- [Exercise directions]: Locate the line containing "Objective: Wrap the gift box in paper" in the data below. Reproduce it and every following line up to the end, exactly as given.

_ _ _ _ _ _ _

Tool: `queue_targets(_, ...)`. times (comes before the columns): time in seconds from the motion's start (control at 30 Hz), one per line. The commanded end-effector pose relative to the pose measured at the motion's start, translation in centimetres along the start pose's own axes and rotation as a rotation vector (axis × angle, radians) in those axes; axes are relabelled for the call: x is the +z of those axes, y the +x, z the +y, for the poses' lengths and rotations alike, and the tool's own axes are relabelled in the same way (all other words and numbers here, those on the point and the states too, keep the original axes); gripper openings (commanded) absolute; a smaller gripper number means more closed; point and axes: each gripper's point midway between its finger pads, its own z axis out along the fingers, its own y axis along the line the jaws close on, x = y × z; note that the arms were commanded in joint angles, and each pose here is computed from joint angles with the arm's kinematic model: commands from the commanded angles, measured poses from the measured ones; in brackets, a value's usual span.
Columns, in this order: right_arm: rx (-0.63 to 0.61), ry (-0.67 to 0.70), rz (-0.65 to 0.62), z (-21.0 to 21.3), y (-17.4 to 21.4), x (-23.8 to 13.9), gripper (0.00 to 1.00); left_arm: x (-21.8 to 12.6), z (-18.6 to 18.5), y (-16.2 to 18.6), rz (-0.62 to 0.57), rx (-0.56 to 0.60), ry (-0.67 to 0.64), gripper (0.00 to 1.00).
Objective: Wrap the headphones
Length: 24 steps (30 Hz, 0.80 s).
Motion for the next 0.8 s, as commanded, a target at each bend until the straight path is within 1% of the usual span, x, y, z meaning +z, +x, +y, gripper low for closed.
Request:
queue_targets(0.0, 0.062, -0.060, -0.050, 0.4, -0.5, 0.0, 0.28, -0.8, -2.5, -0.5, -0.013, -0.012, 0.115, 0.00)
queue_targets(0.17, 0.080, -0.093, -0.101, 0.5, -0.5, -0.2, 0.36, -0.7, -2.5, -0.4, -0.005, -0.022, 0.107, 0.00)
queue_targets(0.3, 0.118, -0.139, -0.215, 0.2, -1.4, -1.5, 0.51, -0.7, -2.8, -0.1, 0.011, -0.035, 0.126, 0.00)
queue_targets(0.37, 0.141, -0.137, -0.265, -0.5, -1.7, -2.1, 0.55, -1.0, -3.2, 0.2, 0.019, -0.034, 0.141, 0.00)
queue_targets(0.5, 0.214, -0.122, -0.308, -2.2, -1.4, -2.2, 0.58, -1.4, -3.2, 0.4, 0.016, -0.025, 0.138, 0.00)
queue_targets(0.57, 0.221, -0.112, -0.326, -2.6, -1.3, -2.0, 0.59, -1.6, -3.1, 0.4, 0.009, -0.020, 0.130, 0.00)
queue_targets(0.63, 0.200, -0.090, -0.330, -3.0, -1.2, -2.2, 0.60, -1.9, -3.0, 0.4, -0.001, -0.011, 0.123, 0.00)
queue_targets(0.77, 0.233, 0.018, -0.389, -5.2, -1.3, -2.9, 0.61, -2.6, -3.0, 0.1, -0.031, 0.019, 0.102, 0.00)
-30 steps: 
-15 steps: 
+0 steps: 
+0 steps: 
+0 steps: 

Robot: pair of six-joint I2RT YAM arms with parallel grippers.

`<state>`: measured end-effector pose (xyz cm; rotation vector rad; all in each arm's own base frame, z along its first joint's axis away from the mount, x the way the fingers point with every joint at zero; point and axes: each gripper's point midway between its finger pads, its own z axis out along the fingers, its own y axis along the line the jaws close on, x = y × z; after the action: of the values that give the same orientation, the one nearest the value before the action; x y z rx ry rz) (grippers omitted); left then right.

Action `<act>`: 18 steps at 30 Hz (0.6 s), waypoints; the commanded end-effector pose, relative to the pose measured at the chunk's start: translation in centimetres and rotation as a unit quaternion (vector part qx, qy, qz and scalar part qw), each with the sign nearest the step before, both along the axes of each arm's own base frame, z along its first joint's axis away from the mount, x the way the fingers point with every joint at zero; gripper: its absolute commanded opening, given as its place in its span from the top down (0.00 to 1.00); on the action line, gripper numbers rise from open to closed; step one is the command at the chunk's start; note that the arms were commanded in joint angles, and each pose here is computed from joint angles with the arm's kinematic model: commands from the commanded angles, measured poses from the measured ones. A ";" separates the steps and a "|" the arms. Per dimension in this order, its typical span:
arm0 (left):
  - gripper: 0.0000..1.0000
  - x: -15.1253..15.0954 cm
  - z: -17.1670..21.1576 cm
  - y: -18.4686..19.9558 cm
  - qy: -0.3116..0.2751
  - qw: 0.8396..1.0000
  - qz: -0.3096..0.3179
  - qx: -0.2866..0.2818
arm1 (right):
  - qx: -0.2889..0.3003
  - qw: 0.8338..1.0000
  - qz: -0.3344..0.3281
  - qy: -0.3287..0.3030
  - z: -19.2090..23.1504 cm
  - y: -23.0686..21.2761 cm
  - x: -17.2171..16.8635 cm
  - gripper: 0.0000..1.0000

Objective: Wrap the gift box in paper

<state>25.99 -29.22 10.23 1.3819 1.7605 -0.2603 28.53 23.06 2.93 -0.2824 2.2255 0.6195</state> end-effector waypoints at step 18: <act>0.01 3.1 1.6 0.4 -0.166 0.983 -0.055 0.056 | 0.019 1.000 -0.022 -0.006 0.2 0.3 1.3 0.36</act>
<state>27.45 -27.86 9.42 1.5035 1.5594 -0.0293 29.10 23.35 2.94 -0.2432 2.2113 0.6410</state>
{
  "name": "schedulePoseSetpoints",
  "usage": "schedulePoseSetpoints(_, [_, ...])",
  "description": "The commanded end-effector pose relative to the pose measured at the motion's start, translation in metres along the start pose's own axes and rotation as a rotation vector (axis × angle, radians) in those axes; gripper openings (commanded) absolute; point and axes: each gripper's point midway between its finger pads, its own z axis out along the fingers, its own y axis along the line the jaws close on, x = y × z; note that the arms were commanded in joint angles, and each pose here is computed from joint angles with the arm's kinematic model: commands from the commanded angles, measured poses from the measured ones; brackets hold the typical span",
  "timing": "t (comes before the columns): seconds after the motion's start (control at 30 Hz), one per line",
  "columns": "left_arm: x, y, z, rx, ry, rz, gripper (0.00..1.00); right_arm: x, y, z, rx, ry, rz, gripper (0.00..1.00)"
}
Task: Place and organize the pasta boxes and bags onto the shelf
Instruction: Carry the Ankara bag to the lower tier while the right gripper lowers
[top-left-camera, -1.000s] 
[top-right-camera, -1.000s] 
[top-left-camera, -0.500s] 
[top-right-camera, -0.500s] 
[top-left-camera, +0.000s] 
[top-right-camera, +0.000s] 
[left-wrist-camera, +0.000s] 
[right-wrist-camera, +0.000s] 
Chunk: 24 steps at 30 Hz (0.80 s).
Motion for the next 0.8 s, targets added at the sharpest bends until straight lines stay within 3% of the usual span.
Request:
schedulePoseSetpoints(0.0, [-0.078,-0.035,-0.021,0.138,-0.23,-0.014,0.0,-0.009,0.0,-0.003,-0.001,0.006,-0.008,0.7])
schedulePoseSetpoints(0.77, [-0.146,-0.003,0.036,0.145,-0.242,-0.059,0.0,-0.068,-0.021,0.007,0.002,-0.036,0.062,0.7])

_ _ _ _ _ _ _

- [Answer to the exercise]:
Objective: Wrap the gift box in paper

<state>25.99 -29.22 10.23 1.3819 1.7605 -0.2603 28.53 23.06 2.93 -0.2824 2.2255 0.6195</state> end-effector waypoints at step 18: <act>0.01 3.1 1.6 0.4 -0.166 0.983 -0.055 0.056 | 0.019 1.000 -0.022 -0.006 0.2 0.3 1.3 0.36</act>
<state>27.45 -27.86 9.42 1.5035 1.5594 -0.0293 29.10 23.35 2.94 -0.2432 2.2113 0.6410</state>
{
  "name": "schedulePoseSetpoints",
  "usage": "schedulePoseSetpoints(_, [_, ...])",
  "description": "The commanded end-effector pose relative to the pose measured at the motion's start, translation in metres along the start pose's own axes and rotation as a rotation vector (axis × angle, radians) in those axes; gripper openings (commanded) absolute; point and axes: each gripper's point midway between its finger pads, its own z axis out along the fingers, its own y axis along the line the jaws close on, x = y × z; note that the arms were commanded in joint angles, and each pose here is computed from joint angles with the arm's kinematic model: commands from the commanded angles, measured poses from the measured ones; brackets hold the typical span",
  "timing": "t (comes before the columns): seconds after the motion's start (control at 30 Hz), one per line",
  "columns": "left_arm: x, y, z, rx, ry, rz, gripper (0.00..1.00); right_arm: x, y, z, rx, ry, rz, gripper (0.00..1.00)"
}
Task: Place and organize the pasta boxes and bags onto the shelf
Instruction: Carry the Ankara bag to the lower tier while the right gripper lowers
[top-left-camera, -1.000s] 
[top-right-camera, -1.000s] 
[top-left-camera, -0.500s] 
[top-right-camera, -0.500s] 
[top-left-camera, +0.000s] 
[top-right-camera, +0.000s] 
[left-wrist-camera, +0.000s] 
[right-wrist-camera, +0.000s] 
Chunk: 24 steps at 30 Hz (0.80 s).
Motion for the next 0.8 s, targets added at the sharpest bends until straight lines stay within 3% of the usual span.
Request:
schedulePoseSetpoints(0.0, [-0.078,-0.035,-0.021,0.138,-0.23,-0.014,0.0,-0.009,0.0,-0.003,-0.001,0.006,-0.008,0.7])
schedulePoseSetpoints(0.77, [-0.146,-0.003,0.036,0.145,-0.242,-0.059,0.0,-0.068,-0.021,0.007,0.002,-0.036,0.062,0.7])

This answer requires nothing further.